Try it: Answer with the exact lines of the following material from the one containing "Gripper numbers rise" through the one containing "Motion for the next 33", both end lines included.

[Start of section]

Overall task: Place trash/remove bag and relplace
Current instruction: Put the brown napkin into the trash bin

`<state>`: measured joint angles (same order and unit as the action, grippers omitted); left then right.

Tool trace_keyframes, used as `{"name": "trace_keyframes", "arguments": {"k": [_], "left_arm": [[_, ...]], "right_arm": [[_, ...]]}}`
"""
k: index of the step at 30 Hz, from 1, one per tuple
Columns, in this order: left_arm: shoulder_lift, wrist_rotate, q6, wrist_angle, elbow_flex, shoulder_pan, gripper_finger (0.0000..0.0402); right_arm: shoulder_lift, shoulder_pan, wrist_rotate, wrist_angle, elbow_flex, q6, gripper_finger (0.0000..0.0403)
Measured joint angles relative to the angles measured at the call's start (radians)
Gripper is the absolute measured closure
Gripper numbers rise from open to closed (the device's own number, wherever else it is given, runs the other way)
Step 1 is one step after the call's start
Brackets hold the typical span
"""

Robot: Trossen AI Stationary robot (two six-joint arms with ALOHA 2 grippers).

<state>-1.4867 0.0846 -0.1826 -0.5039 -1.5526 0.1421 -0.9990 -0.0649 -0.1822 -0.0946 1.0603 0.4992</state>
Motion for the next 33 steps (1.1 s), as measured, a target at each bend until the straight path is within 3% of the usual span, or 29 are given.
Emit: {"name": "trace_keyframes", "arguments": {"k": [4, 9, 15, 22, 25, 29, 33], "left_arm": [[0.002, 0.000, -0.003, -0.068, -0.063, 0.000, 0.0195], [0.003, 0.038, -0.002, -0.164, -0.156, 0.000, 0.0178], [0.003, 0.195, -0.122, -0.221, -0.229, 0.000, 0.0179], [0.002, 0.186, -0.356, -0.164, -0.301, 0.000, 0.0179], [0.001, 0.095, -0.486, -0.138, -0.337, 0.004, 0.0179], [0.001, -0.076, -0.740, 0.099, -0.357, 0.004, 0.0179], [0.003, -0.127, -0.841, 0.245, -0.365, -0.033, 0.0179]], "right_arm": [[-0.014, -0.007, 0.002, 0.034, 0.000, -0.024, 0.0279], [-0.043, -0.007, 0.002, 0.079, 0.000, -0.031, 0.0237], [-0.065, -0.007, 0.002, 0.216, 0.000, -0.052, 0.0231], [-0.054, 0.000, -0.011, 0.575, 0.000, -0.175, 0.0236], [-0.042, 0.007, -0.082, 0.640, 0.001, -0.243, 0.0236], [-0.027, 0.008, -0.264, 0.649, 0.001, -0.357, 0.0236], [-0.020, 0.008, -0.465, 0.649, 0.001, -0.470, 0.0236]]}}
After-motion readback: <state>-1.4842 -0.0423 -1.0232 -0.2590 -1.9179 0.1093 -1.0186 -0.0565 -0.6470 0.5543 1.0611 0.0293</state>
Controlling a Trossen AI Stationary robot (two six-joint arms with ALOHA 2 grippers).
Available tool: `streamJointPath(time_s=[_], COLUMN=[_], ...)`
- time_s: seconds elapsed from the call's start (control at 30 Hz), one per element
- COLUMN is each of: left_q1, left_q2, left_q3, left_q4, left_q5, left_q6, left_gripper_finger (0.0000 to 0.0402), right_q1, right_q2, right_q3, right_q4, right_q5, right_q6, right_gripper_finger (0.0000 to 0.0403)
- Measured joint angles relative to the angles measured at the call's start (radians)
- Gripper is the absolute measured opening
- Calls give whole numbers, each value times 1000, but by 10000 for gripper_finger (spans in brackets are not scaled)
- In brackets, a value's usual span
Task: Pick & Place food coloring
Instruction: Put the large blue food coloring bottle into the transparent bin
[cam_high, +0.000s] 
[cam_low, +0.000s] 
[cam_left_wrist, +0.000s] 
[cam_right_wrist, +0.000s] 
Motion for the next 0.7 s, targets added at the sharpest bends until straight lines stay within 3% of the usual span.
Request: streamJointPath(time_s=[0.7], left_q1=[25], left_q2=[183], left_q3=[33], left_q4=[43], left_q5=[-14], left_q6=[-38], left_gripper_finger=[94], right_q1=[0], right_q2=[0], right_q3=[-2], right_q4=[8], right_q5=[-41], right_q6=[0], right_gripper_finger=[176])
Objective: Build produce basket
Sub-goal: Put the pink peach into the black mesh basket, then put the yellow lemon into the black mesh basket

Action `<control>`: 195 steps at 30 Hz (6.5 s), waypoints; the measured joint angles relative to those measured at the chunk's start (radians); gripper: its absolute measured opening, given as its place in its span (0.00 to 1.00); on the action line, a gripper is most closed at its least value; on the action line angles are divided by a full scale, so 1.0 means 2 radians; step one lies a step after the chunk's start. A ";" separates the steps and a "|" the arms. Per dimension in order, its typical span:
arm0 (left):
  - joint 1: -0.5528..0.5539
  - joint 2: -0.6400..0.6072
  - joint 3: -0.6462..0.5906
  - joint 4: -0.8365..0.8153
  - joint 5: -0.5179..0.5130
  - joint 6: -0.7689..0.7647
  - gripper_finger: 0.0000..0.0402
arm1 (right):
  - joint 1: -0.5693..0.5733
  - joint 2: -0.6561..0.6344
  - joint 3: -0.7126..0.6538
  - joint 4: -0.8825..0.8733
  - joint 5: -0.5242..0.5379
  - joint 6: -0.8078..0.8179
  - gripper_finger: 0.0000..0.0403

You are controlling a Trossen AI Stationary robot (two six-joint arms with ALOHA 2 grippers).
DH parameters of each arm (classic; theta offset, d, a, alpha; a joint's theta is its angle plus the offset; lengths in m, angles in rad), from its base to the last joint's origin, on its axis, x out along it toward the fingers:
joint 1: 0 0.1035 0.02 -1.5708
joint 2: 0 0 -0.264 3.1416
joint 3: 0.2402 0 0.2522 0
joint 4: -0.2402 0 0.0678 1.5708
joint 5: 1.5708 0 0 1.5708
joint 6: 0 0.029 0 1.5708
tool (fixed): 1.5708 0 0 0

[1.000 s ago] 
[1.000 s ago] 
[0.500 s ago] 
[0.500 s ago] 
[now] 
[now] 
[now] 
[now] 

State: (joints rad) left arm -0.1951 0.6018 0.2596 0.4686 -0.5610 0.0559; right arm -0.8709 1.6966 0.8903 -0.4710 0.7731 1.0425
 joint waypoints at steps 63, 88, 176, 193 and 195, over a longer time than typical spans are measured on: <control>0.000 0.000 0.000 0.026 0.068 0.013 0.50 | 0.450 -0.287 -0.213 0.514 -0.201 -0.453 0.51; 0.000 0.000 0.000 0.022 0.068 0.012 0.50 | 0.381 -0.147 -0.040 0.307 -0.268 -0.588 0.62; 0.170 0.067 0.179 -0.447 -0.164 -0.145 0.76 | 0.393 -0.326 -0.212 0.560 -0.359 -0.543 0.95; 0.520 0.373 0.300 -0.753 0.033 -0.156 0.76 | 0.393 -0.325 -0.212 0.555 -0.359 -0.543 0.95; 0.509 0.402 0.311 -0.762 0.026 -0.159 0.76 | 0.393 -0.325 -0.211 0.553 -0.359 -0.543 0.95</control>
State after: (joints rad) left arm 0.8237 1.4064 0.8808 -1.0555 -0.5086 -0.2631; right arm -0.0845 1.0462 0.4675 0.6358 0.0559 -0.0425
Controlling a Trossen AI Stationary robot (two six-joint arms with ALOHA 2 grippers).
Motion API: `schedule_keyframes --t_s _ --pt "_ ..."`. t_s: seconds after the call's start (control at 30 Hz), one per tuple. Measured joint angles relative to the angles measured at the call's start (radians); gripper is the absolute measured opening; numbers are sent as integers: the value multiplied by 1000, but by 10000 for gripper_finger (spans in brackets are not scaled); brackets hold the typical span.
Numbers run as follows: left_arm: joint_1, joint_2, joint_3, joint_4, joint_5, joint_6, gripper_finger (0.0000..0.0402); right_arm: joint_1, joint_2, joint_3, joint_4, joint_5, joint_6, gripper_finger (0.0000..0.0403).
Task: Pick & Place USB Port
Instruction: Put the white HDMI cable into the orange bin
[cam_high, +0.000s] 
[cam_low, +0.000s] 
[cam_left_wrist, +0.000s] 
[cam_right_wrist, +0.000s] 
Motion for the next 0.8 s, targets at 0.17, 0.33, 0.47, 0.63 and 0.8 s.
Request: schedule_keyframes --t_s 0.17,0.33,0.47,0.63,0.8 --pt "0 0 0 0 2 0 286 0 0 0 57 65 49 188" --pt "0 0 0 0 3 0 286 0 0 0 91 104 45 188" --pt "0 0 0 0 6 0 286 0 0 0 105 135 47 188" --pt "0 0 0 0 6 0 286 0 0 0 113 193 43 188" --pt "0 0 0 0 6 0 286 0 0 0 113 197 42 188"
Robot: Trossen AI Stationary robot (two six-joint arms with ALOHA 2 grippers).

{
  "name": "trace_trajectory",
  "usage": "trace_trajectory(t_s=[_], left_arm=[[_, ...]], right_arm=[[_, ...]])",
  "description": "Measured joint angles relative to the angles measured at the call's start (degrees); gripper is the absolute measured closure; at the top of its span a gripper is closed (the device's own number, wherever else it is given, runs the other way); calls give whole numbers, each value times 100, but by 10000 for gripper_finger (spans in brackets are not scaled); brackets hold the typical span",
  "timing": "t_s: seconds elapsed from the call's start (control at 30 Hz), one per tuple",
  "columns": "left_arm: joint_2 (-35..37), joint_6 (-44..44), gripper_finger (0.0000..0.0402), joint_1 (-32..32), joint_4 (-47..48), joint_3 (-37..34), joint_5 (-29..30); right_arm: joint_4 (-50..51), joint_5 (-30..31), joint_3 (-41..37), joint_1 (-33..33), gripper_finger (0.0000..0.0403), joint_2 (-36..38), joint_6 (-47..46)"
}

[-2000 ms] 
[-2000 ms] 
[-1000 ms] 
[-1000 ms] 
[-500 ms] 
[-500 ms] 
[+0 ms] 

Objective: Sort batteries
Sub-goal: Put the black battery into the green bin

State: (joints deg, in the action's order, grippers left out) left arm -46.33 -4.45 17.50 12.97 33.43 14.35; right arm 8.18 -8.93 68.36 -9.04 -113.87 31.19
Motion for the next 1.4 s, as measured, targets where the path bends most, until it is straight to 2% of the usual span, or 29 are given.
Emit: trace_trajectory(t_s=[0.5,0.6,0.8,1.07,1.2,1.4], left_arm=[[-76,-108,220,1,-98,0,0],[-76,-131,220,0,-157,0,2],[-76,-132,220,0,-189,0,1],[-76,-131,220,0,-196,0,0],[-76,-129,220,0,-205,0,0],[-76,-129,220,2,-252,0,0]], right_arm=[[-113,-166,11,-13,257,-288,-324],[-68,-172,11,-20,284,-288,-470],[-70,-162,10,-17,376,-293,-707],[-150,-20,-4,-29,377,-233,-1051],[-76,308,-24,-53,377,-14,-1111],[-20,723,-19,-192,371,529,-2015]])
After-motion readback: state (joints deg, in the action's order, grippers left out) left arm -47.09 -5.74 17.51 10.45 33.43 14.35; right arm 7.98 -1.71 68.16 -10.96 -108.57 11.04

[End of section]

Exercise solution:
Gripper numbers rise from open to closed (the device's own number, wherever else it is given, runs the other way)
Step 1 is one step after the call's start
Brackets hold the typical span
"""

Robot: Trossen AI Stationary robot (two six-joint arms with ALOHA 2 grippers).

<state>-1.4867 0.0846 -0.1826 -0.5039 -1.5526 0.1421 -0.9990 -0.0649 -0.1822 -0.0946 1.0603 0.4992</state>
Motion for the next 33 steps (1.1 s), as measured, a target at each bend until the straight path is within 3% of the usual span, or 29 are given.

The exercise is done, and no more output is needed.